O mesmo valeria para questões como falhas no currículo, no qual indica a realização de um pós-doutorado entre 1997 e 2000, simultâneo ao doutorado.

Estilo e interferência política

Para muitos especialistas em Direito, o que mais preocupa não são tanto os aspectos observados pela Constituição, mas aquilo que não está escrito na lei: o estilo de Moraes e suas relações políticas.

Membro do governo até o começo do mês e ex-filiado do PSDB, teme-se que ele possa sofrer pressão de futuros réus da Operação Lava Jato, que têm processos no STF.

O professor de Direito da FGV-SP Oscar Vilhena diz não ter dúvidas de que o ministro licenciado da Justiça possui saber jurídico, mas questiona a conveniência da indicação, quando há nomes mais reconhecidos e neutros na academia.

"É um cara que fez um livro de direito constitucional que vendeu mais de um milhão de cópias. Não me parece que seja incompetente. Mas temos um processo muito importante, que é o da Lava Jato, e ele tem proximidade com membros do partido que eventualmente serão submetidos a julgamento. O Supremo precisava de alguém mais imparcial."

Outro ponto questionado é a atuação de Moraes em cargos públicos, especialmente como secretário de Segurança Pública de São Paulo.

Ele comandava o órgão em janeiro de 2016 quando ocorreram casos de repressão a manifestantes na capital paulista. Os protestos pela redução da tarifa do transporte foram coibidos pela ação policial, criticada pela truculência.

Tudo isso torna Moraes uma figura controversa, diz Eloísa Machado, da FGV-SP.

"É um nome controvertido tanto no mundo jurídico como no político. É muito diferente do [Edson] Fachin, alguém da academia, um nome sem projeção política. Ele [Moraes] me parece pouco chegado na garantia dos direitos processuais, da visão de direitos humanos, de segurança pública."

Orientador de doutorado de Moraes, o jurista Dalmo Dallari, professor emérito da Faculdade de Direito da USP, concorda. Ele diz que respeitava a produção científica de seu orientando até que se informou sobre suas ações na administração pública.

Dallari frisa uma portaria de janeiro que dava ao Ministério da Justiça o poder de rever as análises da Funai sobre demarcação de terras indígenas. Apesar de o documento ter sido revogado no dia seguinte, o jurista viu nele uma clara falta de "consciência jurídica".

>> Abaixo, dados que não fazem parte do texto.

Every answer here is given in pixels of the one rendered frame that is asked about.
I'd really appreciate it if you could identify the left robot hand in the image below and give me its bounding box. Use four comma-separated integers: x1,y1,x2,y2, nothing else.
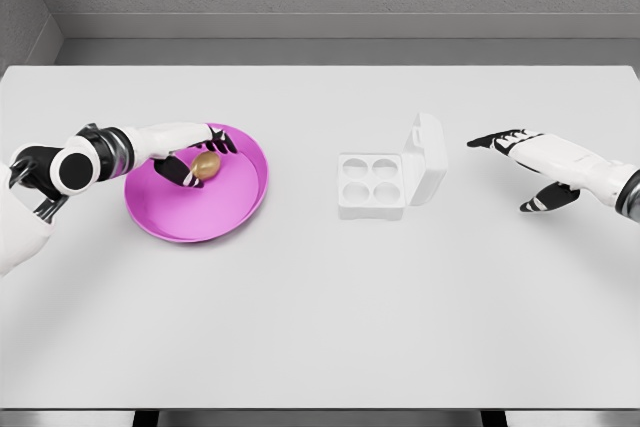
151,121,239,190

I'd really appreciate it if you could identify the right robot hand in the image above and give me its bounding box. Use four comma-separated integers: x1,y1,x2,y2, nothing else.
466,129,584,213

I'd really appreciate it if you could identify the brown egg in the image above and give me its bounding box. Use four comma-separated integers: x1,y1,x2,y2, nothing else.
190,150,222,181

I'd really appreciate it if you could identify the white egg box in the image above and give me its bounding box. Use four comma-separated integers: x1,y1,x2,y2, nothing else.
336,111,449,223

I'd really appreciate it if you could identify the pink round plate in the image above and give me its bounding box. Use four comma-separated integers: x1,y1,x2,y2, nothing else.
123,121,270,245

"Foram portarias escancaradamente inconstitucionais e ilegais para favorecer invasores de áreas indígenas. E óbvio, se ele tivesse consciência jurídica, não faria uma coisa dessa."

Sem tal consciência, diz Dallari, Moraes também não teria notável saber jurídico e, logo, não se encaixaria nos preceitos constitucionais.

"Notório saber não significa apenas conhecimento do que está escrito na lei, é ter consciência do significado ético e social das normas de direito a partir da Constituição. Cheguei a conclusão de que realmente ele não preenche os requisitos."

Especialista em STF e colega de Moraes no Conselho Nacional de Justiça no início dos anos 2000, o professor Joaquim Falcão, da FGV-RJ, destoa do jurista.

Ele descreve Moraes como um vanguardista, que não cedia às pressões de ninguém e se comportava com "ousada independência". Na visão de Falcão, Moraes não só cumpre os itens previstos na Constituição como seria ingênuo pensar que os ministros do tribunal votam de acordo com o presidente que os indicou.

"A experiência aqui mostra: Ayres Britto e Joaquim Barbosa foram indicados por Lula, (e condenaram réus do PT no mensalão). Acho que o futuro de qualquer ministro do Supremo está na mão do ministro do Supremo. É ingenuidade achar que as pessoas ficam dependentes."

O fato é que, dentro ou fora da Constituição, Alexandre de Moraes não é consenso.